Kepala Pusat Penerangan Hukum (Kapuspenkum) Kejagung, Harli Siregar menjawab kritikan tersebut. Dia menegaskan, penetapan tersangka dan penahanan Tom Lembong sesuai Surat Perintah penyidikan. Dia juga menyebut telah memeriksa total 90 orang saksi.
"Kita tidak mau berandai-andai, tidak mau berpolemik, kita fokus menyelesaikan perkara ini dan sekarang seperti yang sudah disampaikan setidaknya ada 90 orang saksi yang sudah diperiksa termasuk di dalamnya juga ada ahli," ujar Harli di Kejagung, Kamis (31/10).
Harli mengatakan, penetapan Tom Lembong sebagai tersangka rasuah mengacu pada Pasal 184 KUHAP. Di mana, penetapan tersangka berdasarkan alat bukti yang sah. Dalam kasus ini, Kejagung mengklaim sudah mengantongi bukti surat keterangan ahli, petunjuk ada keterangan tersangka, atau terdakwa.
"Biarkanlah penyidikan ini terus menyelesaikan tugasnya. Saya kira masyarakat juga jangan menjadi tendensius seolah-olah ada politisasi dan kita sudah sampaikan di mana politisasinya, tidak ada politisasi. Ini murni penegakan hukum," tegas Harli.
Terkait dengan proses penyelidikan kasus impor gula itu, Harli tidak menyebutkan secara jelas kapan dilakukan. Hanya saja tahap penyidikannya pada bulan Oktober 2023.
"Penyelidikan itu pro nonjusticia.
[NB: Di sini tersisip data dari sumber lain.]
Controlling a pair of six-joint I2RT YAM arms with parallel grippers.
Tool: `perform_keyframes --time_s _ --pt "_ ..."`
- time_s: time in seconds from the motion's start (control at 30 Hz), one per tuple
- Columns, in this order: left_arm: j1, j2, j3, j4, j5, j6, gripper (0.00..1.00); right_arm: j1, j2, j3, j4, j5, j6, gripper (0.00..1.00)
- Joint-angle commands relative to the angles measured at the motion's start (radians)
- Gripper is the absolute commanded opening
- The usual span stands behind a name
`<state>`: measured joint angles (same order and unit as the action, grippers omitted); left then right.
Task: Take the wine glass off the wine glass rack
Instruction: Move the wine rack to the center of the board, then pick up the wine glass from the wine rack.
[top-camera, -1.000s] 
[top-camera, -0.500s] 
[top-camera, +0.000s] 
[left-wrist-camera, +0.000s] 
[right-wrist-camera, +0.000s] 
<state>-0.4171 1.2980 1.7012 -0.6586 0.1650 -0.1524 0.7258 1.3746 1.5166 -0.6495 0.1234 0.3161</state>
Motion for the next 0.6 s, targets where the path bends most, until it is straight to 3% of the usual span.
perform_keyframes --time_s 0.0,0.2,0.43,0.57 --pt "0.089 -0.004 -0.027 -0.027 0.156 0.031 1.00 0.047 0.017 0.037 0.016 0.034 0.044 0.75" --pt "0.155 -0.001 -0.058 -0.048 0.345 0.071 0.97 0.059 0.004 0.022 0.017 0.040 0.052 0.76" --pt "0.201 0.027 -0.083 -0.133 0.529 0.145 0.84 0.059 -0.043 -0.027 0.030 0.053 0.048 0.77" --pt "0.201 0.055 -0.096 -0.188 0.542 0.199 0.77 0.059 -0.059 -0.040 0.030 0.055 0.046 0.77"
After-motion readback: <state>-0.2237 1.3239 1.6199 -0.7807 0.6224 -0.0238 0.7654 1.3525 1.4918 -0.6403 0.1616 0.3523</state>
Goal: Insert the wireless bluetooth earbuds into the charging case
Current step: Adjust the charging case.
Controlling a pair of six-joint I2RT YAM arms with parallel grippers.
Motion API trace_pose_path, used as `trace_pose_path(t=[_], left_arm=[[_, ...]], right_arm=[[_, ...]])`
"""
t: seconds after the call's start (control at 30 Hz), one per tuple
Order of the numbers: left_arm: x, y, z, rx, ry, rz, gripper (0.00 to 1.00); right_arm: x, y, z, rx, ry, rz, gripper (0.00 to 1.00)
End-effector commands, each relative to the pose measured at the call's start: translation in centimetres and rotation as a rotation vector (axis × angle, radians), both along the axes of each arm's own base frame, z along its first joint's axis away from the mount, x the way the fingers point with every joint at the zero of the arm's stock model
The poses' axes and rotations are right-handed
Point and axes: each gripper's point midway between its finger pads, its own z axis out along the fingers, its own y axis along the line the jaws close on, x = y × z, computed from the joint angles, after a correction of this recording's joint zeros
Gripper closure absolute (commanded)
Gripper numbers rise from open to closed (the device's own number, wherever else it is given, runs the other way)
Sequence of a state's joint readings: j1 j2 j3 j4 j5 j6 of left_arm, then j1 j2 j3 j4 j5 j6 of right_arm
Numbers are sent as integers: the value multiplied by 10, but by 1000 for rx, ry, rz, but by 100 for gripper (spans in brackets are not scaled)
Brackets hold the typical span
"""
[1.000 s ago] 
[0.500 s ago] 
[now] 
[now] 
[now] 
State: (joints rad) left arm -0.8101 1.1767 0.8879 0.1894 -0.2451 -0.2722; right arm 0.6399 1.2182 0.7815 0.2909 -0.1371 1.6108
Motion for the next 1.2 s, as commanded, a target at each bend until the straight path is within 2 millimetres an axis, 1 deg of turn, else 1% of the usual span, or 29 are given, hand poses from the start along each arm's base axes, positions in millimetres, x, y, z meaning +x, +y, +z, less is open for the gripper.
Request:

Jadi itu belum menjadi hak publik dan itu bisa dilaporkan aparat penegak hukum manapun. Itu harus dipahami," pungkasnya
Dirdik Jaksa Agung Tindak Pidana Khusus (Jampidsus) Kejagung, Abdul Qohar menjelaskan, pada 12 Mei 2015 rapat koordinasi antar kementerian memutuskan Indonesia surplus gula sehingga tidak membutuhkan impor gula.
Namun, pada tahun yang sama, Tom Lembong selaku Menteri Perdagangan memberikan izin persetujuan impor gula kristal mentah sebanyak 105 ribu ton kepada PT AP. Gula kristal mentah tersebut kemudian diolah menjadi gula kristal putih atau GKP.
"TTL memberikan izin persetujuan impor gula kristal mentah sebanyak 105 ribu ton kepada PT AP yang kemudian gula kristal mentah tersebut diolah menjadi gula kristal putih," kata Qohar di Kejagung, Jakarta Selatan, Selasa (29/10).
Qohar lalu mengungkit keputusan Mendag dan Menperin nomor 257 Tahun 2004. Dalam keputusan itu disebutkan yang diperbolehkan mengimpor gula kristal putih adalah BUMN, bukan Kemendag.
"Tetapi berdasarkan persetujuan impor yang telah dikeluarkan oleh tersangka TTL impor gula dilakukan oleh PT AP, dan impor gula kristal mentah tersebut tidak melalui rapat koordinasi dengan instansi terkait serta tanpa adanya rekomendasi dari Kementerian Perindustrian yang mengetahui kebutuhan riil gula di dalam negeri," sambungnya.
Kemudian pada 28 Desember 2015, dilakukan rapat koordinasi di bidang perekonomian yang dihadiri kementerian di bawah Menko Perekonomian, yang salah satu pembahasannya bahwa Indonesia pada 2016 kekurangan gula kristal putih sebanyak 200 ribu ton.
"Dalam rangka stabilisasi harga gula dan pemenuhan stok gula nasional, pada bulan November-Desember 2015 tersangka CS selaku Direktur Pengembangan Bisnis PT PPI memerintahkan staf senior manager bahan pokok PT PPI atas nama P untuk melakukan pertemuan dengan delapan perusahaan swasta yang bergerak di bidang gula," ungkapnya.
"Padahal dalam rangka pemenuhan stok dan stabilisasi harga, seharusnya diimpor gula kristal putih secara langsung dan yang dapat melakukan hanya BUMN," sambung Qohar.
Kedelapan perusahaan swasta yang mengelola gula kristal mentah menjadi gula kristal putih pun sebenarnya hanya memiliki izin sebagai produsen gula kristal, yang diperuntukkan untuk usaha makanan, minuman, dan farmasi.
Qohar melanjutkan, setelah delapan perusahaan tersebut mengimpor dan mengolah gula kristal mentah menjadi gula kristal putih, PT PPI seolah-olah membeli gula tersebut.
"Padahal nyatanya gula tersebut dijual oleh perusahaan swasta yaitu delapan perusahaan ke pasaran melalui distributor yang terafiliasi dengannya. Dengan harga Rp16 ribu per kilogram, harga lebih tinggi dari HET (Harga Eceran Terendah) Rp13 ribu dan tidak dilakukan operasi pasar," Qohar menandaskan.